-- What you need to do --
Produce as output only the lines below starting at the line with "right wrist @" and continuing through the line with "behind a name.", each one exactly as written.

::::::

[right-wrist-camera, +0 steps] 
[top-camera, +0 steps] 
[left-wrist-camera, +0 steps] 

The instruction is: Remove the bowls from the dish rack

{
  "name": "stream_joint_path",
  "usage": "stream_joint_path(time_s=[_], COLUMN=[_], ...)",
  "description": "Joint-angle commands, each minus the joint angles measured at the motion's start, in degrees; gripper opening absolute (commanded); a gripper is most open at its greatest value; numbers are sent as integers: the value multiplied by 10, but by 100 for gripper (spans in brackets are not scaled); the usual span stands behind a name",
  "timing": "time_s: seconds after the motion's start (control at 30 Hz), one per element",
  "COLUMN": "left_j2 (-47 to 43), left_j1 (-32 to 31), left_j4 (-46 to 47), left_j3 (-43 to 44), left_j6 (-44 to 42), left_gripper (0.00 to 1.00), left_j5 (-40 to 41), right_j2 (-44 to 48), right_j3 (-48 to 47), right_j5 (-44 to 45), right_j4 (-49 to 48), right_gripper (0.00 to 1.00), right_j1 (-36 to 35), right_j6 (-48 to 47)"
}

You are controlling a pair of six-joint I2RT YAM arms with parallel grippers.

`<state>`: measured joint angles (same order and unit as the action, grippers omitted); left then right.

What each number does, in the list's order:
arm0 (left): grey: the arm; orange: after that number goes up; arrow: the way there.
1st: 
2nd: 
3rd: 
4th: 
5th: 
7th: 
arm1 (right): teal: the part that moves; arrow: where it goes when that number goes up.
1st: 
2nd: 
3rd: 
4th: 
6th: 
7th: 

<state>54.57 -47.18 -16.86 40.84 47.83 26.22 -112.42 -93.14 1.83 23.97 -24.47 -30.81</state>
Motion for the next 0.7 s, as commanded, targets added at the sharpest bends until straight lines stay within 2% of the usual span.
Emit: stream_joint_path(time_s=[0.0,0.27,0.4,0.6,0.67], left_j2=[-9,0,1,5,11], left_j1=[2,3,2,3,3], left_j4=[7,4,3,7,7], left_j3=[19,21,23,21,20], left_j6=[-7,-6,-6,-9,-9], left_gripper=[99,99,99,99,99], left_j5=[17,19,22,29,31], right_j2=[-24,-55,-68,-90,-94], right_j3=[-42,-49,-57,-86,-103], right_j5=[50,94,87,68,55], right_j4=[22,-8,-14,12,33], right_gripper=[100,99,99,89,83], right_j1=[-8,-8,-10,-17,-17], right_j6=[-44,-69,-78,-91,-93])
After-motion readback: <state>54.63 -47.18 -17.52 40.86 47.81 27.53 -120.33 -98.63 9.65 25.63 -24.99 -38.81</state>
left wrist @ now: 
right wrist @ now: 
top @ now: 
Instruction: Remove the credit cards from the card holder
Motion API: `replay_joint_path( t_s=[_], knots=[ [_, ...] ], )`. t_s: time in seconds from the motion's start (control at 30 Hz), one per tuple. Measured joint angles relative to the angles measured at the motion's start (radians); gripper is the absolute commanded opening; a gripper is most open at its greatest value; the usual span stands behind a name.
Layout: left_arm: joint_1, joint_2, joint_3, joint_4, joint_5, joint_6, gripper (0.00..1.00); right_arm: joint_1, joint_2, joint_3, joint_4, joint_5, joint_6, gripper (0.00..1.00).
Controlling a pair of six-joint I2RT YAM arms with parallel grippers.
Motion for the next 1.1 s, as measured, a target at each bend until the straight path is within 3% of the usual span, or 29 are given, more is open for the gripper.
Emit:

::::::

-- Task solution --
right wrist @ now: 
top @ now: 
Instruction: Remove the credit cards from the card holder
Motion API: `replay_joint_path( t_s=[_], knots=[ [_, ...] ], )`. t_s: time in seconds from the motion's start (control at 30 Hz), one per tuple. Measured joint angles relative to the angles measured at the motion's start (radians); gripper is the absolute commanded opening; a gripper is most open at its greatest value; the usual span stands behind a name.

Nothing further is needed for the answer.